They seem to be working on the password manager in general lately(ish) e.g. https://lockwise.firefox.com/ , so I think there's a decent chance that side of things will improve. Because yeah, it has been an awful, nigh-unchanged experience for pretty much its whole existence.
Mozilla is building a standalone password manager app for Android and iOS called "Lockwise" (formerly "Lockbox") that will also integrate with Firefox:
^ yea. My guess is that they're trying to improve the basics to the point where third party ones aren't necessary, which I'm fully in favor of. I don't really think there's any risk to them removing other managers, just competing.
It isn't doing this. It uses rough hash of the password to generate a bucket ID that could represent a large number of passwords. That information is the used to query a bucket for whether any passwords in the bucket exist.
For example, "password" hashes to "5DAA6", and the resulting bucket[1] lists secure hashes of several dozen passwords.
The client then generates another hash of the password (eg. "1E4C9B93F3F0682250B6CF8331B7EE68FD8"), and checks if that secure hash is in the bucket (it is, "password" has been compromised at least 3,730,471 known times).

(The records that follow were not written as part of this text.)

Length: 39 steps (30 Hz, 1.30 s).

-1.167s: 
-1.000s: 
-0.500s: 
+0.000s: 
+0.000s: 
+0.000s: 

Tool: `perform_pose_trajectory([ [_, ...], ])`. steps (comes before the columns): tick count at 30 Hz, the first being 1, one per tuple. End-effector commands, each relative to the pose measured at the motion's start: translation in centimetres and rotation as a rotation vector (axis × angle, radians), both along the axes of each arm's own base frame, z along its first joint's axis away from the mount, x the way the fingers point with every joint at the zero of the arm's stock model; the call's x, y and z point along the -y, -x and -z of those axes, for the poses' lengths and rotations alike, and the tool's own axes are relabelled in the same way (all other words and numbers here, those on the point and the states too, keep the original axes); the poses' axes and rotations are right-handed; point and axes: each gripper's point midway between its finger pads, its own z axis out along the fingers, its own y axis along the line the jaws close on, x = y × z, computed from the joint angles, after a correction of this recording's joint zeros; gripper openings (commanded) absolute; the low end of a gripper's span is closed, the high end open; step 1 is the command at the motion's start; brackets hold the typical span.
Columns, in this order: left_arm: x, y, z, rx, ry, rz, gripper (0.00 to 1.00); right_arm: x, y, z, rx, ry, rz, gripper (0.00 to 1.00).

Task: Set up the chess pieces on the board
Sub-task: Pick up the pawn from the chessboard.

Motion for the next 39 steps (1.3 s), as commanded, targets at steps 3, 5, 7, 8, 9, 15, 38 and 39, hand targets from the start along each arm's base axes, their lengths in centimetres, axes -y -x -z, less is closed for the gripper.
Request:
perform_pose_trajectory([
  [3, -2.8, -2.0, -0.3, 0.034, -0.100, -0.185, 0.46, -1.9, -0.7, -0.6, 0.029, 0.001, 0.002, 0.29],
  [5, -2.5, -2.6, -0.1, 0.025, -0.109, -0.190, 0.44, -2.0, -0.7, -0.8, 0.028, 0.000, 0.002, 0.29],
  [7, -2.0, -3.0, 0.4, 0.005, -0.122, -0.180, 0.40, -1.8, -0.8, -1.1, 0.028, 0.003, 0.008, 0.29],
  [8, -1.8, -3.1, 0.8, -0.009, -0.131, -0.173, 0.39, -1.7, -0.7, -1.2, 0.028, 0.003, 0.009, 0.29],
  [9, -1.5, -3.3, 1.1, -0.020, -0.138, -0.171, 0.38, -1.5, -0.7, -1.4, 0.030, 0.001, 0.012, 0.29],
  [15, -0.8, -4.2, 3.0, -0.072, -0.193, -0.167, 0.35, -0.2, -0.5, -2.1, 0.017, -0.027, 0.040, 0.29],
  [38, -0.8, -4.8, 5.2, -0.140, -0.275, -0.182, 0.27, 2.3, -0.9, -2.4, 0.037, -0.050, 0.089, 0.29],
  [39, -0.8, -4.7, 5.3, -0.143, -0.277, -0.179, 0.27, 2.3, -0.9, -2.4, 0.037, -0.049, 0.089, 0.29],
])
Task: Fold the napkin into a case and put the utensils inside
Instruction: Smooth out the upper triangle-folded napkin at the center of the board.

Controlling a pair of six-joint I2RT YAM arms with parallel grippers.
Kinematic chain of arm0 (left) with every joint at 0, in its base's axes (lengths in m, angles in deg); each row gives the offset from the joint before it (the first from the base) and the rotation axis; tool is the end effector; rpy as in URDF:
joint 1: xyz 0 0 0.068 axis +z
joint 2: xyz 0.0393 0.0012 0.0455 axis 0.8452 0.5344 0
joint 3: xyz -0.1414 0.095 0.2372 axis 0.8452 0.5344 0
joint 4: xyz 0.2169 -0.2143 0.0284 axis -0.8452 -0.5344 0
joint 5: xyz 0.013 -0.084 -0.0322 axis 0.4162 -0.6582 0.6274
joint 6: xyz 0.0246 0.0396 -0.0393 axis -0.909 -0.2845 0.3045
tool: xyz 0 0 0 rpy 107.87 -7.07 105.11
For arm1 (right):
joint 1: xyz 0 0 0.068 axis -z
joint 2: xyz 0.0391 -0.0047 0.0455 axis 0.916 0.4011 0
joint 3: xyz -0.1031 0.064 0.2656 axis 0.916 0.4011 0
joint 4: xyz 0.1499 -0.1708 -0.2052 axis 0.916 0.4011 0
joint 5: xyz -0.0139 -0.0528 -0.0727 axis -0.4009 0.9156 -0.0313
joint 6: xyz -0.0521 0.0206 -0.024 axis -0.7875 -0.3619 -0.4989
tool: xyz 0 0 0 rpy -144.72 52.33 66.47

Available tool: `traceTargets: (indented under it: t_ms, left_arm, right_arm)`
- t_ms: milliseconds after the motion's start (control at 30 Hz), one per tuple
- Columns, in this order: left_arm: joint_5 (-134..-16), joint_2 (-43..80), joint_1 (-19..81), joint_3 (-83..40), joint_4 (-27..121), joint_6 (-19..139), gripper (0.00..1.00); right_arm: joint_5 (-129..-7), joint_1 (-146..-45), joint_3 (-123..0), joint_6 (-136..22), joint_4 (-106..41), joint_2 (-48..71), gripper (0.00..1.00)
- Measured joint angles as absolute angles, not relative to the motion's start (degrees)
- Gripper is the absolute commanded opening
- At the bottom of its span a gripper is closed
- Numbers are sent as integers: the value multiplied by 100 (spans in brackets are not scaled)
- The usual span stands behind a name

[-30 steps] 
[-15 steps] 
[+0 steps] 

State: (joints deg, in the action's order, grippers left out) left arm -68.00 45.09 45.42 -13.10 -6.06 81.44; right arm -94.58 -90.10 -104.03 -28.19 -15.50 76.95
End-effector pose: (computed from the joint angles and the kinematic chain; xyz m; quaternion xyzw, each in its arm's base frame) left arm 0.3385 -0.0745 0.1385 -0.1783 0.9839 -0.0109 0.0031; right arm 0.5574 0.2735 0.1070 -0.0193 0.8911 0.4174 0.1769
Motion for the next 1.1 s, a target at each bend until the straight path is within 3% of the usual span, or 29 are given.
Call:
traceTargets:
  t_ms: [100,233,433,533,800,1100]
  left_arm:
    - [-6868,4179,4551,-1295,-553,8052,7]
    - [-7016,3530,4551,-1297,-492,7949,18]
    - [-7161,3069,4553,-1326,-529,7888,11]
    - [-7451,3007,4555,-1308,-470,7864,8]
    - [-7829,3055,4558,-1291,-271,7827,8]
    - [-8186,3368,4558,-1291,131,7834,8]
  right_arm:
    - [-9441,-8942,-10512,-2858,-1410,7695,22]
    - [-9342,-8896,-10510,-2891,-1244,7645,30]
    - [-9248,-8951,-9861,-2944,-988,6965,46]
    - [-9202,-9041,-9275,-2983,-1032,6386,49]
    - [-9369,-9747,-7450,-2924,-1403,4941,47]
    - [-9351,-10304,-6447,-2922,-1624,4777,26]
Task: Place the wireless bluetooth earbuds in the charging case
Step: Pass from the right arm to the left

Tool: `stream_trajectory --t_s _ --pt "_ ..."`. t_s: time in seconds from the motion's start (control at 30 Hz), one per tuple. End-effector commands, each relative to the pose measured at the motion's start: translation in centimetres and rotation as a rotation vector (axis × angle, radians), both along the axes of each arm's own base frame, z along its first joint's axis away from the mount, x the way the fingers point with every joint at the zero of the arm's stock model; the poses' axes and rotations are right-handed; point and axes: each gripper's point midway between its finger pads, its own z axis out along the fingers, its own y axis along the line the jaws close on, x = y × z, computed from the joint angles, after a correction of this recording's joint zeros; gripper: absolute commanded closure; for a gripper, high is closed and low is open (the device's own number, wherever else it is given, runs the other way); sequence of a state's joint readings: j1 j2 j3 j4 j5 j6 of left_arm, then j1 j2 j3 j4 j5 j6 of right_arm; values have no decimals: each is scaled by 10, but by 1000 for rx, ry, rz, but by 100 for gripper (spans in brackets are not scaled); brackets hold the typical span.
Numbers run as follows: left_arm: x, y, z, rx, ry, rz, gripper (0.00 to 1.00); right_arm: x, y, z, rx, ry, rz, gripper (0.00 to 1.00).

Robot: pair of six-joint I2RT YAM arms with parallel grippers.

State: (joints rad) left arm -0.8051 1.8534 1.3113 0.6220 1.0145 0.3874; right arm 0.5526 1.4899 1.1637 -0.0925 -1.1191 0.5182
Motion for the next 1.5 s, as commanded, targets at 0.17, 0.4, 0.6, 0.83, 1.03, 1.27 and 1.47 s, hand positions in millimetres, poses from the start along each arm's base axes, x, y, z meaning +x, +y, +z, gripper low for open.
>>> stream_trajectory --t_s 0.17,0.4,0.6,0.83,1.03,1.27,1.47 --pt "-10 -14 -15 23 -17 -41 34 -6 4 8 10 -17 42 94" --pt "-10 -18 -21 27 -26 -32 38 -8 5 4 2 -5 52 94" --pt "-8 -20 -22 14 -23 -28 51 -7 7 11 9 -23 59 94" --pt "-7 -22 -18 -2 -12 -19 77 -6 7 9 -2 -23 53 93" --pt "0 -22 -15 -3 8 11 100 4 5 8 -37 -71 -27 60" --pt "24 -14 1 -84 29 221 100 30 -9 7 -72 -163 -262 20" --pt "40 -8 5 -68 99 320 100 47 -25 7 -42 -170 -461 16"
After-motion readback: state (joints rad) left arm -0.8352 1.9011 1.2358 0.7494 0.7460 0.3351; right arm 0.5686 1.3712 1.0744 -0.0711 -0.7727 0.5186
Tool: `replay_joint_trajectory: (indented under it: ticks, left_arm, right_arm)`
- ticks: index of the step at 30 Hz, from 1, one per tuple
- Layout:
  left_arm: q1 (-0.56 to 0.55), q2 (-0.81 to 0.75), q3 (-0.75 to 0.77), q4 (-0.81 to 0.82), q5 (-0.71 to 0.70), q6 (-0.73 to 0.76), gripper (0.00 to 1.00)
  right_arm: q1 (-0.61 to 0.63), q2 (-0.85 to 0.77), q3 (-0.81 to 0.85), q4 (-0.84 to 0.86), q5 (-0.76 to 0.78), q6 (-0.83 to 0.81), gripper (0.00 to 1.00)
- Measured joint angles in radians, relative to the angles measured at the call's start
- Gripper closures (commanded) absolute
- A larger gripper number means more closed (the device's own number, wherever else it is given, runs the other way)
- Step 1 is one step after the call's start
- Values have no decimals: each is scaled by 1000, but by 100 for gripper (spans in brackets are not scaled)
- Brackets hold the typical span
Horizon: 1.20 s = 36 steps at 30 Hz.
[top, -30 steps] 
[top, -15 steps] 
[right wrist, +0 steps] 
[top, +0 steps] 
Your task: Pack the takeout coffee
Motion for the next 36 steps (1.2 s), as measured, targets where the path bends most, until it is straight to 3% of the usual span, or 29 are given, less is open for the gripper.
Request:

Could it not download a list of a every site that has ever been hacked along with their domain list and the date of the hacking, then warn you if you have a saved password for one of those domains that was saved before the domain was hacked?
haveibeenpwned doesn't accept plain-text passwords for checking, they use a k-anonymity model to protect both your passwords and the passwords in the database. the same goes for email addresses.
HIBP doesn't work that way really. You don't query for a site breach + email combination, you basically give your email address and then it returns back a list of breaches your email address was part of.
As far as HIBP linking your email to specific breaches, well, it is essentially using public data sets so that disclosure exists already (before HIBP even enters the picture). They are a bit more reserved with certain cases (the Ashley Madison breach for example), but even then if someone wanted to locate email addresses in that breach, they'd just go get that data set.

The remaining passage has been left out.